Spike and Bodie said their main goal with their book was to motivate diabetic children and teens to do the things they want. When Virginia Loy found out that both of her sons had diabetes, she was worried that their disease would prevent them from excelling in school or sports. But she soon realized that they just had to make some adjustments.

“We decided they were going to do everything they wanted to do, come hell or high water,” she said. “We just had to figure out how.”

And so far, they have.

In 1998, Spike graduated as the valedictorian of Nordhoff High School with a 4.3 grade-point average. During his senior year, he was the student body vice president, a national merit scholar, the student board member and the homecoming king. Now he is about to start his sophomore year at Stanford, and is hoping to conduct diabetes research in the future.

This year, Bodie is a senior at Nordhoff, holds a 4.3 grade-point average, is a national merit scholar and serves as the school’s vice president. He plays varsity soccer and has worked as an associate editor on the school newspaper. Bodie wants to pursue a career in biomedical engineering.

Both boys surf, ride motorcycles, water ski, snowboard, hike and play soccer.

Changing Attitudes, Staying Upbeat

Ojai Unified Supt. Gwen Gross said the Loy brothers “are very bright and capable, but humble.”

“The challenges they’ve experienced are sort of embedded in their spirit,” she said. “And because of that, they show a lot of compassion toward everybody. They are truly loved and respected by students and staff.”

And they are devoted to one another.

Virginia Loy said she thinks their disease brought her sons and the whole family closer together.
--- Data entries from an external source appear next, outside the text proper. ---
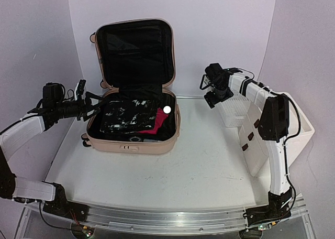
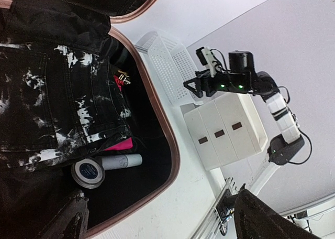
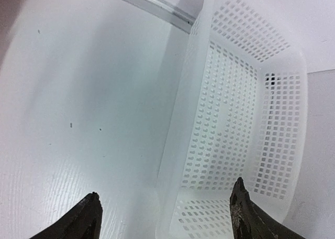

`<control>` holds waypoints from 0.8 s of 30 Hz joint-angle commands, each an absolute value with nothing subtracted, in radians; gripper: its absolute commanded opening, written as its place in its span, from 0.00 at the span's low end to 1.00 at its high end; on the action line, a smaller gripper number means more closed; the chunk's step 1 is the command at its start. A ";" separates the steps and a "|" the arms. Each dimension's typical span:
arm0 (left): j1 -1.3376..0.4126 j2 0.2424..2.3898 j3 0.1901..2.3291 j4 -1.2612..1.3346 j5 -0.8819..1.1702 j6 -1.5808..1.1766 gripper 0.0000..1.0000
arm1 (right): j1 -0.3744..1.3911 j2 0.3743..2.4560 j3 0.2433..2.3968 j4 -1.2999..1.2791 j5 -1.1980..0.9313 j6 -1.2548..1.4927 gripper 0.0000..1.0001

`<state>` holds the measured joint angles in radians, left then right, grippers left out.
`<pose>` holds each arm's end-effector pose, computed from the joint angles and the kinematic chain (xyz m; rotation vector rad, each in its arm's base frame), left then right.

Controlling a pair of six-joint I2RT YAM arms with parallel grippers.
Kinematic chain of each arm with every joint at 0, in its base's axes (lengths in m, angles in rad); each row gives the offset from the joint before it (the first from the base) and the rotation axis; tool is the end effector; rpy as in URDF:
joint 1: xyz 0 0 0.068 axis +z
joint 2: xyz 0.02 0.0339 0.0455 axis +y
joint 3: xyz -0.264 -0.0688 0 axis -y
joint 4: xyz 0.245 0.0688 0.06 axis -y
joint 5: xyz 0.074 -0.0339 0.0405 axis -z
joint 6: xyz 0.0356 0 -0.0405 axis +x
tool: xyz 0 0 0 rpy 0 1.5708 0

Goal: Open, take out, and arrange the luggage

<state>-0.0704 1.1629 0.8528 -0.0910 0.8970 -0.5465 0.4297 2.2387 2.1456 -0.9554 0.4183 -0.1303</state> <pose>0.2529 -0.0457 0.3007 0.1427 2.0237 -1.2748 0.4480 0.1894 0.2654 -0.5622 2.4754 -0.4309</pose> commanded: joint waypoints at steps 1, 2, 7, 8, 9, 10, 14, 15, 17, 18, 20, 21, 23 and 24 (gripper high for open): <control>-0.082 1.102 0.838 -0.110 0.918 -0.528 0.98 | 0.366 2.311 2.226 -0.993 0.342 -0.101 0.78; -0.083 1.100 0.838 -0.115 0.919 -0.526 0.98 | 0.361 2.329 2.228 -0.995 0.358 -0.085 0.72; -0.087 1.097 0.855 -0.153 0.914 -0.503 0.98 | 0.358 2.382 2.214 -0.998 0.445 0.007 0.64; -0.088 1.100 0.861 -0.162 0.911 -0.496 0.98 | 0.358 2.388 2.214 -0.999 0.440 0.032 0.62; -0.089 1.103 0.869 -0.174 0.910 -0.486 0.98 | 0.359 2.393 2.214 -0.999 0.430 0.048 0.57; -0.093 1.105 0.879 -0.205 0.905 -0.473 0.98 | 0.359 2.397 2.214 -1.000 0.416 0.069 0.53; -0.099 1.107 0.898 -0.229 0.885 -0.450 0.98 | 0.361 2.404 2.212 -1.002 0.324 0.120 0.37; -0.101 1.106 0.899 -0.231 0.885 -0.449 0.98 | 0.363 2.407 2.213 -1.003 0.312 0.135 0.35; -0.104 1.110 0.900 -0.232 0.883 -0.449 0.98 | 0.369 2.406 2.215 -1.006 0.283 0.163 0.25; -0.107 1.110 0.900 -0.233 0.881 -0.449 0.98 | 0.375 2.407 2.218 -1.007 0.267 0.170 0.20; -0.111 1.115 0.900 -0.233 0.876 -0.451 0.98 | 0.395 2.407 2.221 -1.009 0.223 0.144 0.18; -0.114 1.118 0.900 -0.233 0.875 -0.451 0.98 | 0.408 2.407 2.220 -1.013 0.222 0.132 0.17; -0.118 1.123 0.902 -0.233 0.877 -0.451 0.98 | 0.428 2.397 2.208 -1.015 0.214 0.107 0.14; -0.119 1.124 0.902 -0.232 0.876 -0.451 0.98 | 0.437 2.388 2.196 -1.015 0.197 0.088 0.13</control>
<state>-0.1097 1.1198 0.8497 -0.2451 0.8818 -0.4702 0.3767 2.4004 2.1796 -1.0080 0.2871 0.1226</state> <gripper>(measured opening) 0.979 0.156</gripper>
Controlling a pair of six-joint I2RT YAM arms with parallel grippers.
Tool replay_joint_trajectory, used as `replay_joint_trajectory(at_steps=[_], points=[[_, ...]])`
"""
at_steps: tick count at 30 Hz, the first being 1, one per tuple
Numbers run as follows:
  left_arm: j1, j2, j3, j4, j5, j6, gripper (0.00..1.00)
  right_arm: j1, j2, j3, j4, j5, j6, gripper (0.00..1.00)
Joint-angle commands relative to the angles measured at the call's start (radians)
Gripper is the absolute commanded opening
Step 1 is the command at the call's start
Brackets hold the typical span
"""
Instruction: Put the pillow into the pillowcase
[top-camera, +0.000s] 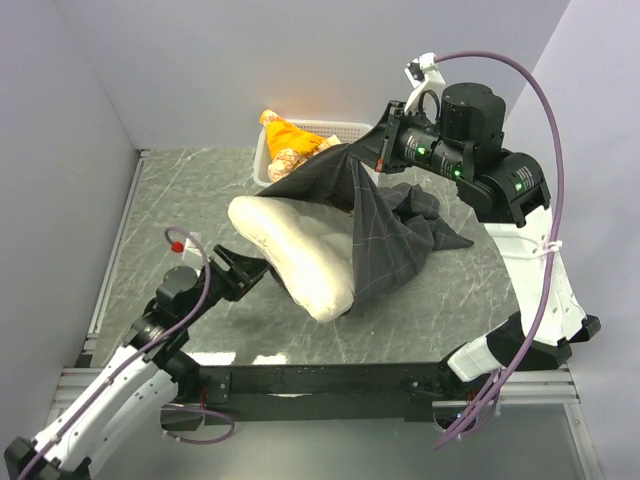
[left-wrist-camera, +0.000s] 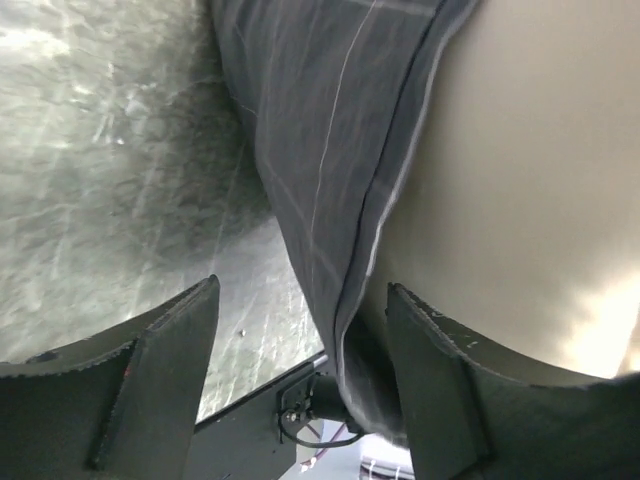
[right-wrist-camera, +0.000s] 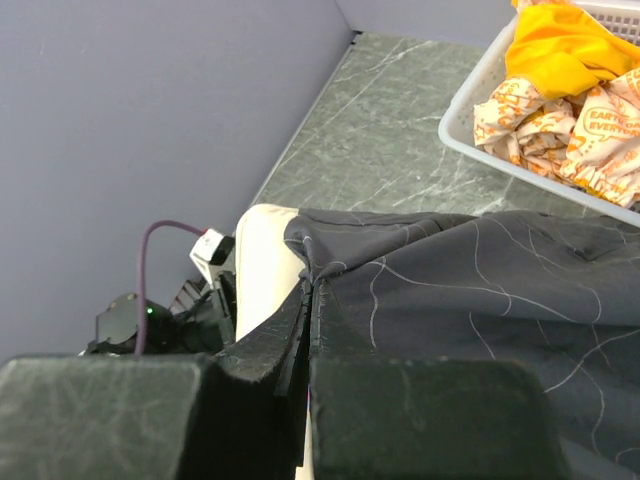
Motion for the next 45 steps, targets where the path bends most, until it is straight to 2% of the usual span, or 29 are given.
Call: replay_joint_trajectory(at_steps=[1, 6, 12, 15, 16, 17, 18, 19, 22, 23, 25, 26, 28, 29, 31, 32, 35, 38, 40, 45], points=[[-0.04, 0.079, 0.008, 0.213, 0.031, -0.001, 0.71, -0.006, -0.014, 0.069, 0.142, -0.01, 0.009, 0.0], [-0.144, 0.094, 0.007, 0.197, -0.062, -0.001, 0.72, -0.006, -0.02, 0.057, 0.143, -0.002, 0.003, 0.0], [-0.227, 0.229, -0.003, 0.328, -0.086, -0.024, 0.67, -0.004, -0.031, 0.039, 0.151, -0.007, 0.009, 0.0], [-0.284, 0.341, 0.042, 0.379, -0.087, -0.016, 0.52, -0.006, -0.028, 0.046, 0.146, -0.005, 0.01, 0.0], [-0.293, 0.359, 0.053, 0.379, -0.116, -0.012, 0.32, -0.006, -0.024, 0.058, 0.142, -0.002, 0.007, 0.0], [-0.297, 0.372, 0.083, 0.363, -0.119, -0.01, 0.19, -0.006, -0.02, 0.069, 0.133, 0.013, 0.0, 0.0], [-0.299, 0.366, 0.108, 0.33, -0.13, -0.007, 0.07, -0.006, -0.017, 0.077, 0.111, 0.025, -0.005, 0.0], [-0.298, 0.351, 0.138, 0.231, -0.194, 0.014, 0.01, -0.007, -0.014, 0.092, 0.102, 0.041, -0.014, 0.0], [-0.279, 0.272, 0.327, 0.075, -0.317, 0.123, 0.01, -0.012, -0.028, 0.095, 0.082, 0.097, -0.04, 0.0], [-0.241, 0.266, 0.475, -0.015, -0.357, 0.157, 0.01, -0.017, -0.034, 0.095, 0.08, 0.111, -0.048, 0.0], [-0.203, 0.297, 0.642, -0.1, -0.365, 0.258, 0.01, -0.026, -0.051, 0.089, 0.088, 0.117, -0.051, 0.0], [-0.177, 0.324, 0.816, -0.179, -0.371, 0.286, 0.01, -0.026, -0.056, 0.085, 0.096, 0.117, -0.056, 0.0], [-0.163, 0.424, 0.98, -0.224, -0.368, 0.364, 0.01, -0.032, -0.062, 0.092, 0.12, 0.104, -0.051, 0.0], [-0.158, 0.459, 1.119, -0.236, -0.357, 0.384, 0.01, -0.034, -0.06, 0.104, 0.126, 0.101, -0.048, 0.0], [-0.156, 0.58, 1.259, -0.275, -0.319, 0.448, 0.01, -0.04, -0.057, 0.12, 0.157, 0.099, -0.039, 0.0], [-0.156, 0.623, 1.401, -0.298, -0.322, 0.462, 0.01, -0.05, -0.063, 0.111, 0.183, 0.094, -0.022, 0.0], [-0.138, 0.751, 1.575, -0.332, -0.308, 0.508, 0.01, -0.069, -0.105, 0.042, 0.313, 0.056, 0.031, 0.0], [-0.101, 0.839, 1.68, -0.378, -0.276, 0.527, 0.01, -0.13, -0.102, 0.104, 0.349, 0.015, 0.082, 0.0], [-0.072, 0.858, 1.702, -0.396, -0.238, 0.524, 0.01, -0.173, -0.097, 0.147, 0.385, -0.011, 0.122, 0.0], [0.047, 0.854, 1.65, -0.341, -0.153, 0.498, 0.01, -0.218, -0.097, 0.181, 0.471, -0.067, 0.196, 0.0]])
When the boys were first diagnosed, the Loys started raising pigs on their Ojai ranch.

The “great white” pigs, as they are often called, have pancreatic cells that can be transplanted into humans, so the family raised and slaughtered the pigs, and transported the cells to a lab at UCLA. Everyone helped out, including the boys’ father, Rick, a local attorney, and older sisters Jenny, now 26, and Mary, 24. Jenny is now a writer, and Mary does diabetes research in San Diego.

“I wouldn’t wish it on anybody, but this has been a real bonding experience for our family,” Virginia said. “And I’m real tickled in the way they are giving back to the community. Now they have a tool to reach thousands of kids.”

Already, Spike and Bodie have given dozens of copies of their book to families with diabetic children, who are part of a local play group. Patty Conlan, who helped start the group, said Spike and Bodie are an inspiration to both the children and the parents.

“When their children are diagnosed, parents think, ‘Oh my God, what’s going to happen to my child?’ ” said Conlan, whose 9-year-old daughter, Bridget, was diagnosed three years ago. “But then they see these two successful boys, and there’s nothing they can’t do. It’s really motivating.”

One mother recently sent a letter to the Loys relating how the book changed the attitude of her daughter, Rebecca. Before reading the book, 6-year-old Rebecca was defiant about her illness: “I don’t have diabetes. You do!” she would tell her mother. Then, after she and her mom read the book, Rebecca started accepting the disease.

In the letter, the mother wrote, “Somehow this book spoke to her and brought her a strength and support like nothing else that had been shown or spoken to her before.”

Spike said he hopes the book will makes the lives of kids like Rebecca easier.

“You have to be a little more careful and cautious, but you have to keep upbeat,” Spike said. “We’re fairly successful, normal kids.”